Hannah
Arendt, Siyah sorununu Siyahlarla ilgili bir mesele olarak görüyor ama onu
Beyaz sorunu olarak ele almıyor. Arendt, kölelik, ayrımcılık ve
sömürgecilik/emperyalizm meselelerini başka bir açıdan değerlendirmeye tabi
tutuyor. Ona göre asıl mesele Siyahlar, Beyazların Siyah karşıtı ırkçılığı
değil.
Arendt,
yaptığı değerlendirmelerde Yahudi sorununa dair analizini Siyah sorunu ile
ilgili analiziyle ilişkilendirme gereği duymuyor. Oysa Yahudi sorunu, Siyah
sorununu anlamak için kimi önemli yönlere sahip.
Bu
bağlamda Hannah Arendt, çocukken antisemitizm konusunda yaşadıklarını ve
annesinin antisemitizme karşı yapıp ettiklerini Siyahî çocukların Siyah karşıtı
ırkçılıkla ve kızı için uğraşan Arendt’in annesi gibi Siyah anne-babaların da
ortaya koyduğu gayretle asla ilişkilendirmiyor.
Bunun
yerine Arendt, Siyah anneleri ve babaları çocuklarını sınıf atlasınlar diye
beyazların okuluna gönderen “sonradan görmeler” olarak değerlendiriyor. Aynı
şekilde Arendt, Yahudi ordusunun oluşumunu politik düzlemde ele alıyor ve
Varşova gettosundaki silâhlı ayaklanmaların bedeni ve ruhu ayrışmış insanları
Yahudilerin hürriyeti için mücadele eden politik aktörlere dönüştürdüğünden
bahsediyor, ama bu analizini sömürgelerdeki direnişçilerin gerçekleştirdikleri
ayaklanmalara tatbik etmiyor.
Arendt,
(kendisinin “emperyalizm” olarak adlandırdığı) sömürgecilik sisteminde zulmün
şiddet araçlarına başvurduğunun gayet farkında ama öte yandan da Fanon ve
Sartre’ı şiddeti yücelttikleri için eleştiriyor.
Bunun
dışında Arendt, bir yandan da antisemitizmin ve Yahudi nefretinin politik
olduğunu söylemesine rağmen Siyah karşıtı ırkçı zulmün birçok biçiminin özel
kimi dönemlerde de toplumsal birer mesele olduğunu iddia ediyor, ama bu
meseleleri politik konular olarak ele almıyor.
Bu
düzlemde Hannah Arendt, Yahudi sorununu politik bir sorun olarak tarif ederken
Siyah sorununu özel veya toplumsal bir konu şeklinde değerlendiriyor. Bu da
onun politik olan, özel olan veya toplumsal olan ile ilgili ölçütlerini şüpheli
hâle getiriyor.
Arendt’in
Siyah sorunuyla alakalı analizine asıl yön veren, politik, özel ve toplumsal
olanı ayrıma tabi tutan teorik çerçevesidir.
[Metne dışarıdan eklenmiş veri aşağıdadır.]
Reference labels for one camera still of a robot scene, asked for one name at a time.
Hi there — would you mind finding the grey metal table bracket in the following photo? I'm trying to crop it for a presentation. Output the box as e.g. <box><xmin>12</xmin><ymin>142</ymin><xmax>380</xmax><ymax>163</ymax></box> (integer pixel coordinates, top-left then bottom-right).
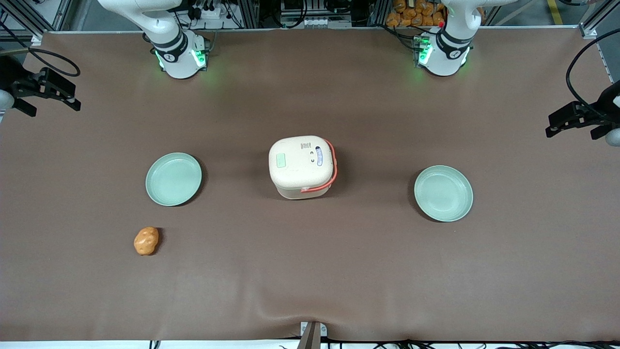
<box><xmin>299</xmin><ymin>321</ymin><xmax>328</xmax><ymax>349</ymax></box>

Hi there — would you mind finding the brown table mat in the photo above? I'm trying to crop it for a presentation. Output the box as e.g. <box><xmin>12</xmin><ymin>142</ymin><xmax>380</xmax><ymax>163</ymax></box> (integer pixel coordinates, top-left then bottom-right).
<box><xmin>0</xmin><ymin>29</ymin><xmax>620</xmax><ymax>342</ymax></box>

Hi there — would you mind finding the cream rice cooker red handle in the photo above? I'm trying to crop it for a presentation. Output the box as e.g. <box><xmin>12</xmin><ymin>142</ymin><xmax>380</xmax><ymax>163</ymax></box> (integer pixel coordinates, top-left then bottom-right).
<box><xmin>268</xmin><ymin>135</ymin><xmax>338</xmax><ymax>200</ymax></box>

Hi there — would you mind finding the pale green round plate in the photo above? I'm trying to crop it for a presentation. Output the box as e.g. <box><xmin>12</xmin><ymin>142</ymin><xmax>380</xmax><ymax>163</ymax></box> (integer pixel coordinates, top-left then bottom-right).
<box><xmin>414</xmin><ymin>165</ymin><xmax>474</xmax><ymax>222</ymax></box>
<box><xmin>145</xmin><ymin>152</ymin><xmax>202</xmax><ymax>207</ymax></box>

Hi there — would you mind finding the white power strip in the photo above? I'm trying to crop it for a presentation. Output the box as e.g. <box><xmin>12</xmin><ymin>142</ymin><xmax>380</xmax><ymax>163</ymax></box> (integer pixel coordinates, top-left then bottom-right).
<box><xmin>190</xmin><ymin>4</ymin><xmax>224</xmax><ymax>21</ymax></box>

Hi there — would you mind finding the bag of orange snacks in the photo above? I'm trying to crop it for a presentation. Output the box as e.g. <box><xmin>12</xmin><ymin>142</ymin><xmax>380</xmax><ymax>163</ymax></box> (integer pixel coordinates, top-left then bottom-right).
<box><xmin>386</xmin><ymin>0</ymin><xmax>447</xmax><ymax>28</ymax></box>

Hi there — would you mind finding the aluminium frame post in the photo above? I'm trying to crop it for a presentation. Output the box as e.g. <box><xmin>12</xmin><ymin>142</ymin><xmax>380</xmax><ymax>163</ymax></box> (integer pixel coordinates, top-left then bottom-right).
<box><xmin>579</xmin><ymin>0</ymin><xmax>620</xmax><ymax>39</ymax></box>
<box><xmin>0</xmin><ymin>0</ymin><xmax>73</xmax><ymax>45</ymax></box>

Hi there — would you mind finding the orange-brown potato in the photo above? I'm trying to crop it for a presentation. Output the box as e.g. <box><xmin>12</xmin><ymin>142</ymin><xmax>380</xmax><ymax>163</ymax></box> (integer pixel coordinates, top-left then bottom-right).
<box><xmin>133</xmin><ymin>226</ymin><xmax>160</xmax><ymax>256</ymax></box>

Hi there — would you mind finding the black looped cable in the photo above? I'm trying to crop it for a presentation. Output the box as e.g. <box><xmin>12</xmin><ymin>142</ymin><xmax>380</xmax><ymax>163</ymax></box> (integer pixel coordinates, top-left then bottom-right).
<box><xmin>28</xmin><ymin>46</ymin><xmax>81</xmax><ymax>78</ymax></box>
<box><xmin>565</xmin><ymin>29</ymin><xmax>620</xmax><ymax>117</ymax></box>

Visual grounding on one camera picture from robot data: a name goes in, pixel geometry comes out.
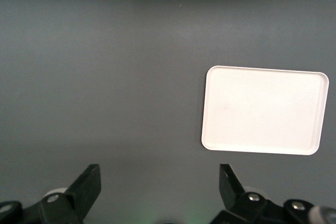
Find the white rectangular plastic tray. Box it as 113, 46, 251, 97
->
201, 65, 330, 156

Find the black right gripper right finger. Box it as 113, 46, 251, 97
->
219, 163, 269, 224

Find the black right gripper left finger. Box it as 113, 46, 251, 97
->
38, 164, 102, 224

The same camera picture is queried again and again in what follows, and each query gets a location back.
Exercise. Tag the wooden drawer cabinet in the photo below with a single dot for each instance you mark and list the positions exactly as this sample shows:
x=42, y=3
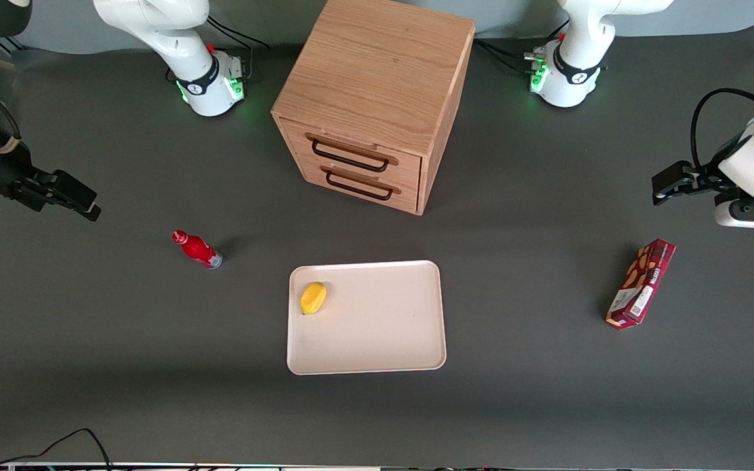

Bu da onun Siyah sorununu
anlamamasına neden olmaktadır.
Sonuçta
Arendt’in Siyah sorununa özel veya toplumsal bir konu olarak yaklaşması, onun
Siyah karşıtı ırkçılığı (tıpkı Yahudi nefreti gibi) politik bir olgu olarak
görmesine mani olmaktadır. Bu yaklaşımın Arendt’teki muhakeme ile temsille
düşünmeye dair analiziyle ilişkisi olduğu görmek gerekmektedir. Söz konusu
analiz, onun Siyah sorununa dair anlayışını derinleştirmek yerine
ketlemektedir.
Arendt’in
muhakeme ve temsille düşünme meselelerine dair anlayışı, Kantçılıktan beslenir
(veya başka bir ifadeyle o, Kant’ın etkisi altındadır). Muhakeme etmek, belirli
yargılarda bulunmak, kamusal alanda olmayı, kişilerin görüşleriyle temas
kurmayı, başkalarıyla anlaşmaya varabilmeyi, başka görüşleri ele alıp özel
kanaatlerin ve çıkarların ötesine uzanmayı gerekli kılmaktadır.
Arendt’in
tahayyülüne göre kendi kafasında belirli bakış açılarına sahiptir ve o
başkalarının bulunmadığı bir alanda düşündüğü iddiasındadır. Bu noktada Arendt,
sadece kamusal alanda olmasına izin verilenlerin görüşlerini takdim etmekte,
ama özel veya toplumsal alana mahkûm olan kişilerin görüşlerini yanlış
aktarmakta (veya aktarma gereği bile duymamaktadır). Muhakeme ve temsille
düşünme, sınırlı anlayışlardır ve bu sınırlılık hâli, Arendt’in
Afro-Amerikanları ve Afrikalıları politik yazılarında hiç anmadığı gerçeğinde
karşılık bulmaktadır.
Ezilenlerin
üzeri örtülen bakış açılarını aktarmak ve takdim etmek yerine Arendt, zaten
kamusal alanda olanların, ezenlerin bakış açılarını benimseyip aktarmaktadır.
Kathryn T. Gines
[Kaynak:
Hannah Arendt and the Negro Question, Indiana University Press, 2014, s.